Le pépiniériste la trouvait curieuse, en effet, et attachante au plus haut point... Le récit de l'aide-jardinier lui découvrait des horizons insoupçonnés et lui suggérait des idées tout à fait neuves; mais il n'en fit rien paraître. Il affecta, au contraire, l'indifférence et dit, en secouant la tête:

—Je pense que c'est grave, père Brincard, et que vous vous êtes exposé à de gros risques, en ne révélant pas à Simon Fontenac l'existence de la cachette.

—Allons donc! se récria Brincard en vidant son verre, pourquoi voulez-vous que je fasse plaisir à un grincheux, qui m'a jeté à la porte sous prétexte que j'étais un fainéant et que je ne gagnais pas le pain que je mangeais?... Malheur! Est-ce qu'il sait seulement ce que c'est que de gagner son pain, ce méchant empailleur d'oiseaux?... Non, non, je ne dirai rien. Je ne suis pas payé pour lui rendre service!

—A votre aise, ça vous regarde! répliqua Gerdolle en se levant; mais, pour votre gouverne, je vous conseille alors de continuer à rester bouche cousue, car maintenant, si vous parliez, Fontenac pourrait vous accuser de l'avoir lésé et vous faire des misères... Quant à ce qui me concerne, votre histoire n'a rien à démêler avec ma plainte au sujet du cours d'eau... Fontenac a-t-il un titre, oui ou non?... Puis-je compter sur votre témoignage au cas d'une enquête? Voilà ce qui m'intéresse... Réfléchissez-y, père Brincard, et, si vous avez du nouveau, venez me trouver... En attendant, tenez, voilà une pièce de cent sous pour votre temps perdu... Retournez à votre besogne et, surtout, gardez votre langue dans votre poche!

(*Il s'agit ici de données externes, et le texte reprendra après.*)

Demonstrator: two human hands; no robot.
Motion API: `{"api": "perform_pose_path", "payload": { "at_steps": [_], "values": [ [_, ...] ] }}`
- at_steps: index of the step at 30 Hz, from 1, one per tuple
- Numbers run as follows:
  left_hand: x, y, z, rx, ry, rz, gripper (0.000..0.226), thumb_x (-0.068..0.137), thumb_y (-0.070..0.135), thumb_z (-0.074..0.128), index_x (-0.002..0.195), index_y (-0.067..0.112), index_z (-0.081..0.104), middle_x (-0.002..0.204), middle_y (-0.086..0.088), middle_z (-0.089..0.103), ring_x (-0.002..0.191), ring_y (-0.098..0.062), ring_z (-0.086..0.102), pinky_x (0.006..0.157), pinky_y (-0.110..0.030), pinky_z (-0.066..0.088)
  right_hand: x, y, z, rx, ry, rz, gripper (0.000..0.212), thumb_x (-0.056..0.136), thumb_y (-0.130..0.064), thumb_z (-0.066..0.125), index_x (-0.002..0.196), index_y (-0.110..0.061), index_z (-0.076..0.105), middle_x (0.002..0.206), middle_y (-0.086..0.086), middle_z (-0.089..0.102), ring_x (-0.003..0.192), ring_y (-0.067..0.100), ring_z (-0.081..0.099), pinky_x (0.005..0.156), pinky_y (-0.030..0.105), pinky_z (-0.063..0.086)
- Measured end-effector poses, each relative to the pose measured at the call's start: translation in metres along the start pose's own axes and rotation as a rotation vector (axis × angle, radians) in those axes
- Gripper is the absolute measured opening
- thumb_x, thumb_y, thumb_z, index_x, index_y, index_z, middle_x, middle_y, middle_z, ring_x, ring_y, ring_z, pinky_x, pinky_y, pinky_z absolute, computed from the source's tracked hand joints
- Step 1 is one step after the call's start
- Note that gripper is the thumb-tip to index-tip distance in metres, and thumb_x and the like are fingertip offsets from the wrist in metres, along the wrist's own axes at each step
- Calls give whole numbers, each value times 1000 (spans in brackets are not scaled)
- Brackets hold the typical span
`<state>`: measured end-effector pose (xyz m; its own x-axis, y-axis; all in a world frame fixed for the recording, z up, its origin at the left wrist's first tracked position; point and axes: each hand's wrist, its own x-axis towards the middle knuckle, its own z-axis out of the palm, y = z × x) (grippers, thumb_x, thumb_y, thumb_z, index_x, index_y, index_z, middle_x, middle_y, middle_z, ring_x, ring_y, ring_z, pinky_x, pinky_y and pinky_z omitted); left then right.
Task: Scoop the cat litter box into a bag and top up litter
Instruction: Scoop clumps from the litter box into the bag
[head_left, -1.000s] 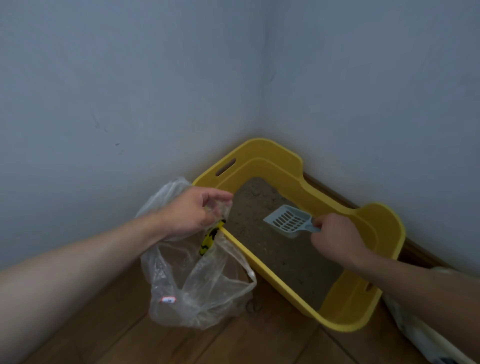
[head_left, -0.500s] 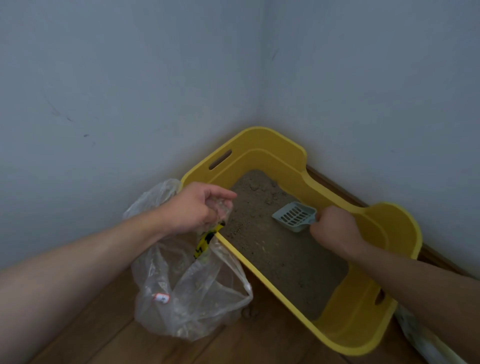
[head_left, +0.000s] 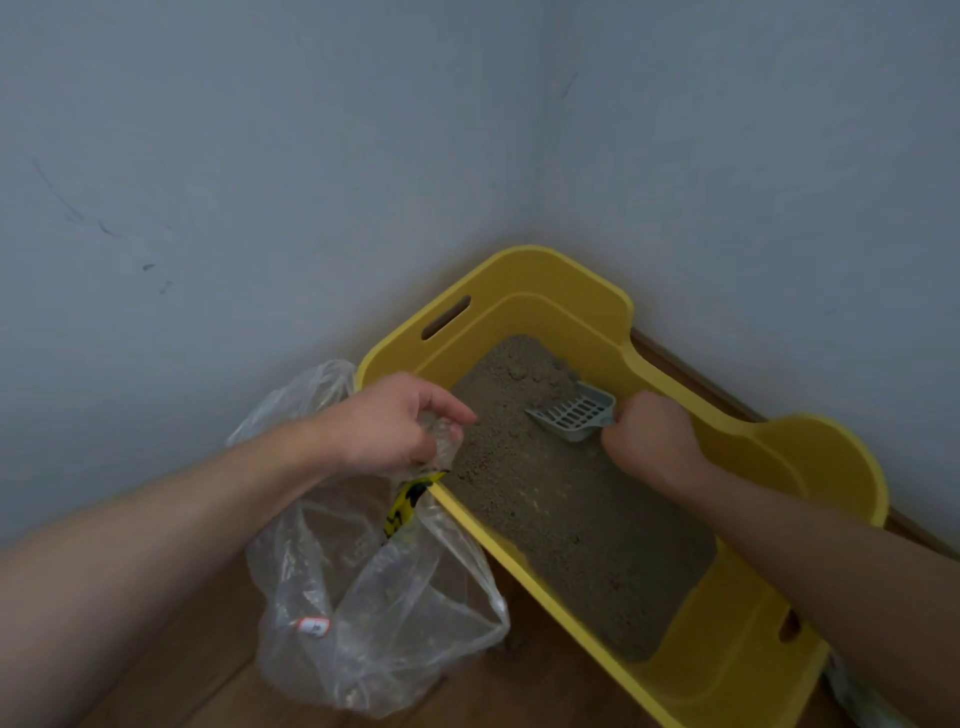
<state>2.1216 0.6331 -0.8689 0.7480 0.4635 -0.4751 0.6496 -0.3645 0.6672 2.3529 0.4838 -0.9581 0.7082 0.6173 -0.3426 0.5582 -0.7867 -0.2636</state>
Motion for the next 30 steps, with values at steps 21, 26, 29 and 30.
{"api": "perform_pose_path", "payload": {
  "at_steps": [21, 26, 29, 30],
  "values": [
    [3, -10, 1, -27, -66, 19, 60, 78, -5, 62, 105, 48, 66, 83, 12, 68, 62, -32, 64, 55, -42, 55, 38, -30, 22, 238, 13, -115, 36, 90, -4, 55, 125, -10, 64, 102, 7, 67, 82, 20, 65, 77, 40, 59],
    [2, -9, 4, -91, -73, 33, 59, 79, -9, 58, 112, 40, 67, 102, 5, 69, 52, -19, 50, 49, -31, 40, 38, -35, 34, 307, 31, -155, 42, 89, -1, 54, 130, -8, 61, 121, 12, 67, 100, 26, 64, 84, 35, 53],
    [-1, -8, 3, -96, -68, 30, 56, 81, -10, 57, 119, 30, 67, 92, 6, 65, 40, -1, 46, 43, -18, 37, 37, -34, 35, 317, 40, -173, 40, 90, -2, 55, 129, -8, 62, 122, 13, 67, 102, 27, 63, 86, 35, 51],
    [-2, -8, 3, -92, -69, 28, 56, 82, -10, 57, 121, 29, 66, 101, 7, 65, 40, 3, 48, 42, -15, 37, 36, -34, 35, 316, 45, -182, 40, 91, -3, 56, 130, -8, 61, 123, 13, 66, 104, 28, 63, 87, 35, 50]
  ]
}}
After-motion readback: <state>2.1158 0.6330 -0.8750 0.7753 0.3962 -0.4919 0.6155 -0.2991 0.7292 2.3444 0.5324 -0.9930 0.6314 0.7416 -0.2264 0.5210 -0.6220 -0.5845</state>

Quand son ouvrier se fut éloigné, le pépiniériste demeura longtemps en méditation. Il se grattait complaisamment la barbe et poussait, parfois, de sourdes interjections.

—Allons, allons, se pourpensait-il, l'affaire prend une tournure nouvelle... J'ai eu raison de faire causer cet imbécile, et je ne regrette ni mes deux bouteilles de vin vieux ni ma pièce de cent sous!...

IX

SIMON Fontenac avait tenu ferme.—Après s'être abouché avec le proviseur du lycée Lakanal et avec la supérieure des Dames de la Croix, il signifiait aux deux «geais» que, le 3 octobre, ils entreraient comme pensionnaires, Landry à Lakanal, et Clairette au couvent d'Antony. Il déclarait en outre à cette dernière que, pour prévenir le retour de fréquentations fâcheuses et pour couper le mal à la racine, elle ne quitterait sa pension qu'aux grandes vacances. Donc, le jour de la rentrée, les enfants furent impitoyablement conduits à leur nouveau gîte: Fontenac escorta le Traquet à Sceaux, afin de le recommander tout particulièrement au prône; Clairette fut confiée à Monique, qui pleura bruyamment à l'heure de la séparation et revint à Chanteraine le cœur gros.